Absolute Moral Authority

Because plain old moral authority just wasn’t good enough — a mesablue production


Posted by Wickedpinto on June 1, 2007

Well Kinda.

Remember that gigantic pig killed by the kid, and we all thought, “hey, that kid has some nuts taking on a giant pig with a pistol!”

Well it turns out that “monster pig” was actually “fred” the loveable cuddly monster pig, and that kid is just the neighborhood bully who takes joy in slaughtering his neighbors pets!   

Not really, I guess it’s not uncommon to allow harvesting of largely domesticated animals who are too old and stuff, but I can’t help but think how odd a form of euthenasia that is.   Can you imagine Kevorkian “assisting” people to die by giving someone on a hunting vacation a gun then telling his “patients” to “run?”   Just doesn’t seem like as fun a story anymore.


6 Responses to “Fred!”

  1. […] A crosslink, just so I can get it on the category […]

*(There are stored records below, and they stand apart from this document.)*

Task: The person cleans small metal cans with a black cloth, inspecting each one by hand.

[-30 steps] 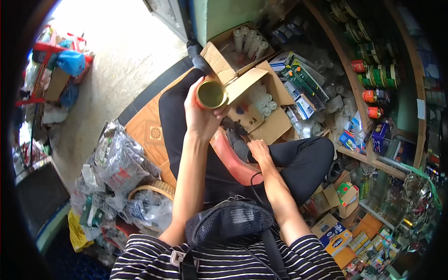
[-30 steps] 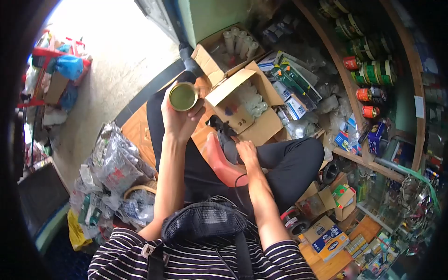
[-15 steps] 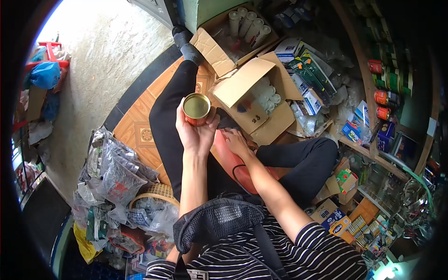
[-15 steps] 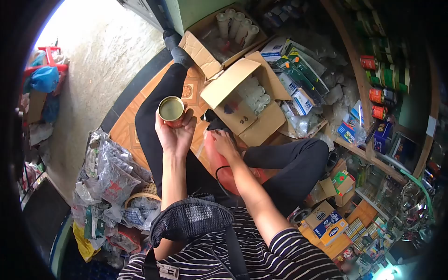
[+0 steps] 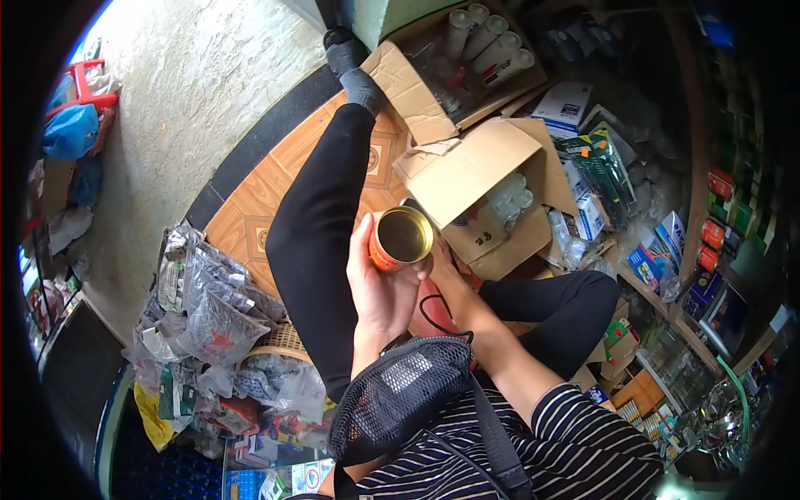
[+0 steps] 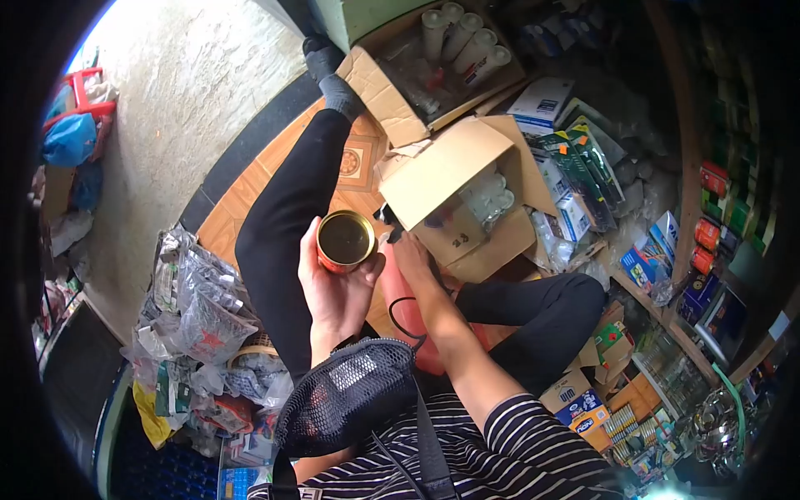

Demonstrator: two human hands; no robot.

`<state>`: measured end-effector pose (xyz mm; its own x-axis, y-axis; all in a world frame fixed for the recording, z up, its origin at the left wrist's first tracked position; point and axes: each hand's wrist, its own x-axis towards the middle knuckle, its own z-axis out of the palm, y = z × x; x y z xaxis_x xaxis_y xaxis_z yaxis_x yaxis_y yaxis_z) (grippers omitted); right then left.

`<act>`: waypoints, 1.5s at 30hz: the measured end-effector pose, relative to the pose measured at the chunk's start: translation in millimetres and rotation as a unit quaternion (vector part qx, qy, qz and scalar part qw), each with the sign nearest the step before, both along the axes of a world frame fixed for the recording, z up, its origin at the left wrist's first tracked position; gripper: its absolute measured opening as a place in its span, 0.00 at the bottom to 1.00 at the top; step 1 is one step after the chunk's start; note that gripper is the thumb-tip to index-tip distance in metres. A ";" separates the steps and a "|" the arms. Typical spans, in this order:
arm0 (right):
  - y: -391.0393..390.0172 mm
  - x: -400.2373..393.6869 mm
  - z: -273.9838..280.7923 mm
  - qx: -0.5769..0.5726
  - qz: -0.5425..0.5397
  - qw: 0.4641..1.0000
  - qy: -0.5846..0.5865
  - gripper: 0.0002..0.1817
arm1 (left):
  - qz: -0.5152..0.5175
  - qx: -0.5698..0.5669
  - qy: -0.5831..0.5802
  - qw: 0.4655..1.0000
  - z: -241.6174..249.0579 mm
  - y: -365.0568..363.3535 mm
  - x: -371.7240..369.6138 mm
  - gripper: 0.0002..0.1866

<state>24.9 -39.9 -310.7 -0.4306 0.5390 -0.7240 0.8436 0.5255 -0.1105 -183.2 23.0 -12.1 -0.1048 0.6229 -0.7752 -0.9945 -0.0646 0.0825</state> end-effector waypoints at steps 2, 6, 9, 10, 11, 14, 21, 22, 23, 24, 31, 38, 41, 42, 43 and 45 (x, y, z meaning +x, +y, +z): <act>0.9 9.9 6.8 -0.029 -0.053 0.996 0.066 0.13 | -0.009 0.002 0.015 1.000 6.2 4.3 1.7 0.22; 2.8 20.2 41.5 -0.033 -0.188 0.956 0.224 0.11 | -0.038 0.033 0.050 0.998 7.4 2.1 9.9 0.20; -2.7 28.8 82.2 0.033 -0.212 0.921 0.324 0.09 | -0.055 0.042 0.058 0.996 6.9 -2.5 16.6 0.19; -8.6 35.2 90.2 0.051 -0.219 0.905 0.360 0.11 | -0.071 0.051 0.064 0.994 8.1 -4.9 19.3 0.20; -11.2 38.2 105.9 0.072 -0.257 0.883 0.387 0.11 | -0.066 0.041 0.098 0.992 -3.4 -6.2 23.3 0.19; -5.0 47.3 172.6 -0.001 -0.362 0.844 0.396 0.11 | -0.118 0.049 0.153 0.980 -22.3 -13.3 32.2 0.16; -9.9 81.1 125.3 -0.087 -0.270 0.896 0.341 0.17 | -0.160 0.023 0.153 0.975 -36.0 -46.6 41.2 0.15; -17.1 86.2 101.2 -0.092 -0.232 0.914 0.318 0.17 | -0.155 0.021 0.150 0.976 -38.1 -52.9 40.4 0.15; -29.3 93.3 52.6 -0.057 -0.173 0.935 0.305 0.18 | -0.142 0.011 0.143 0.979 -36.1 -55.6 38.0 0.15; -35.1 90.4 57.5 -0.061 -0.172 0.941 0.286 0.19 | -0.140 0.016 0.150 0.979 -34.6 -57.9 35.2 0.15; -21.5 52.5 108.3 -0.085 -0.170 0.953 0.236 0.17 | -0.092 0.010 0.106 0.990 -37.0 -45.0 25.7 0.16; -5.5 29.4 111.5 0.109 -0.058 0.951 0.284 0.17 | -0.098 -0.045 0.127 0.986 -18.2 -15.7 21.7 0.16; 24.9 -5.5 127.2 0.036 -0.231 0.908 0.346 0.14 | -0.117 -0.056 0.106 0.986 -9.2 -6.3 19.9 0.18; 33.3 -15.1 124.5 0.015 -0.264 0.898 0.352 0.13 | -0.111 -0.060 0.089 0.988 -9.6 -4.2 18.3 0.19; 48.4 -24.2 119.1 -0.118 -0.300 0.899 0.298 0.13 | -0.111 -0.067 0.080 0.988 -12.1 -2.9 16.9 0.19; 70.7 -39.9 185.9 0.014 -0.156 0.938 0.311 0.11 | -0.131 -0.073 0.040 0.988 -23.1 -8.3 11.8 0.20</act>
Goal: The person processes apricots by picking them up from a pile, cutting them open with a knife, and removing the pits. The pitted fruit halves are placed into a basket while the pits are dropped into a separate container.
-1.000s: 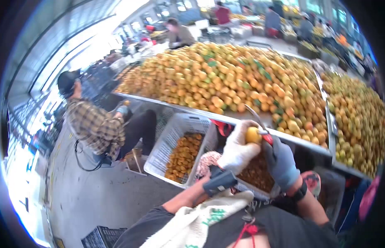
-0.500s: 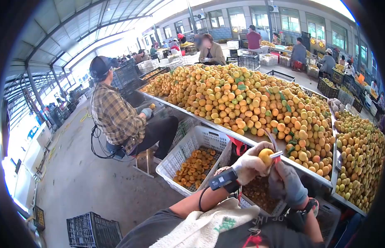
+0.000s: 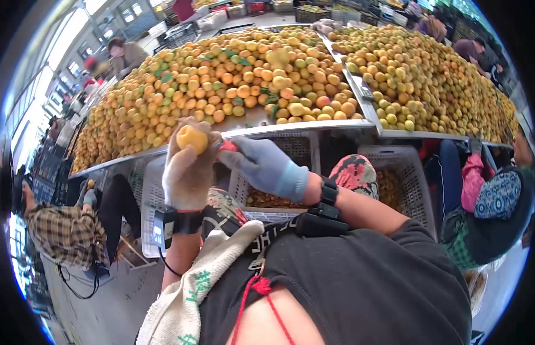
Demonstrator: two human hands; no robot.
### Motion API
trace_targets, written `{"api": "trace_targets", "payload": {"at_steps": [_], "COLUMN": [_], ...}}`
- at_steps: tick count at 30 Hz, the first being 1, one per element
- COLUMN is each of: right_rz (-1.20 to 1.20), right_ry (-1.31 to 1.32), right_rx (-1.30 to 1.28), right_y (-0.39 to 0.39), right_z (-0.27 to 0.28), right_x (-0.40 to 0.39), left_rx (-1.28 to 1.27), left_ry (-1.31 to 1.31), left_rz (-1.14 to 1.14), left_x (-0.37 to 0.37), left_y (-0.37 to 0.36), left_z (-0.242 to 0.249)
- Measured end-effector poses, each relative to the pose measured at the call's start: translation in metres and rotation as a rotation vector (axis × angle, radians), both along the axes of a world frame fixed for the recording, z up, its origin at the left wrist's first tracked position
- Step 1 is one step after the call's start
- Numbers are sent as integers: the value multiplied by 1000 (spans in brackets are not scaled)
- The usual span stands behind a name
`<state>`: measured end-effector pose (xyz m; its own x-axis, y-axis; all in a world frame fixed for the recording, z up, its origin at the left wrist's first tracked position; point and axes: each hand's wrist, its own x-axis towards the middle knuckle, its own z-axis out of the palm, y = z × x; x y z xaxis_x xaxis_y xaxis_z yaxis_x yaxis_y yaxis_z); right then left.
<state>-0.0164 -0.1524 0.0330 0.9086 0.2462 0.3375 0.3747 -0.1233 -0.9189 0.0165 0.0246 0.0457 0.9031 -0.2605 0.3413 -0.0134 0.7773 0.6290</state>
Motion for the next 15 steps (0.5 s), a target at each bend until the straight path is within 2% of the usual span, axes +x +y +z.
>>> {"api": "trace_targets", "payload": {"at_steps": [6, 12, 15], "right_rz": [7, -25, -76], "right_ry": [-32, -99, -119], "right_rx": [-124, -293, -296], "right_y": [-5, -10, -7], "right_z": [-10, -10, -16], "right_x": [6, 8, 8], "left_rx": [110, 238, 255], "left_ry": [17, 6, 15], "left_rz": [33, 209, 228], "left_x": [6, 1, 4], "left_y": [-6, -21, -26], "left_z": [-9, 0, -1]}}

  2. I just heard about that on the way home from work. I thought there was something screwey about the story, but I wasn’t sure what. I’m not too familiar with .50 cal. pistols, but my guess was that an 11 y/o wouldn’t be able to shoot it that many times.

  3. TGC, no, It was the child wielding the weapon, but he only hit a DOMESTICATED animal 6 times, after 12 shots.

    I’ve never shot a .50 cal pistol, but I have shot (as I was talking with grumpy about) an enfield 303. the cartridge for the 303 is FRIGGEN HUGE!!!, and I swear the stock is made out of mike tyson’s punches between beating robyn givens(whatever her name was) I’ve shot a 10 mil, which is, I THINK slightly larger than a .45, and has a larger cartridge, and it was nothing. A friend of mine did fire the “desert eagle” 50, and he said that the weight ofsett most of the recoil, he said he was more afraid of the .357 redhawk snub, is that what it’s called?

    But yeah, and if you look at the handgun, it doesn’t look like it has much of a barrel, which cuts recoil, also the chamber is open (chamber? what do you call the part of a revolver that revolves?) So It’s hard to say whether or not the superviser (required for handguns PERIOD, especially in hunting, cuz laws are observed) let the kid empty his revolver, and injure, unfairly, and cruely the pig, only for the overseer to reload and finish the pig off with a properly aimed shot.

    I remember as a kid, my uncle took me “bow fishing” (flogging awesome passtime btw) and he was PISSED! that I didn’t finish the fish once I dragged it in. He was PISSED! Cuz I wasn’t a “humane hunter” or some stuff like that.

    I lost track, anyone got some aluminum foil I can chew on?

  4. Another quick story about that uncle.

    He’s a rare hunter, but he’s an honest sportsman. He went hunting with one of his best friends “brothers.” (umm, this is complicated for a minute. My mothers baby brother was something like best friends with my mothers sisters husband, and my mothers brother(the uncle I’m talking about), went out intending to hunt with my mothers sister’s husband(who was one of his best friends), but ended up joining up with my mothers sisters husbands brother, now, it gets more complicated. My mothers sisters husband was 1 of 3 boys, and he (my mothers sister’s husband) was the only one of the 3 that was adopted. It was his adopted brother that picked up my uncle (my mothers brother, who is an honest hunter) on the way to where they were gonna hook up with my mothers sisters husband, but my mothers sisters husbands brother stopped allong the way, stopped, and braced himself against the truck, and shot a doe.

    My uncle, as in actually my uncle, my mothers brother, was disgusted, slid over to the drivers seat and drove my mothers sisters husbands brother car away, making my mothers sister’s husbands brother walk to the hunting site.

    God, thats a bitch to tell and theres a lot of nuance missing!!!

    And my Uncle, my mothers younger brother, was more satisfied with hanging out with one of his best friends, who happened to be my mothers sisters husband, who was also an honest sportsman than he did in killing random animals.


    I need to take up hunting so I don’t have to add all those qualifiers!!!

    Even though I hate hunting. I like shooting, I hate hunting.

  5. mesablue said


    I’ve been boar hunting many times. I started with a .44 and then went to a .357 to give them a sportin’ chance. Then I went back to the .44 because I got tired of bouncing bullets of their skulls and just pissing them off. Climbing trees all day is not a ton of fun.

    That kid could not fire that gun in a sporting situation.


    He would miss and the pig would eat him.

    That handgun is a monster.

  6. mesablue said


    Hunting pigs is fun.

    They don’t look like bambi and they fight back. They also taste REALLY good on a spit over the fire.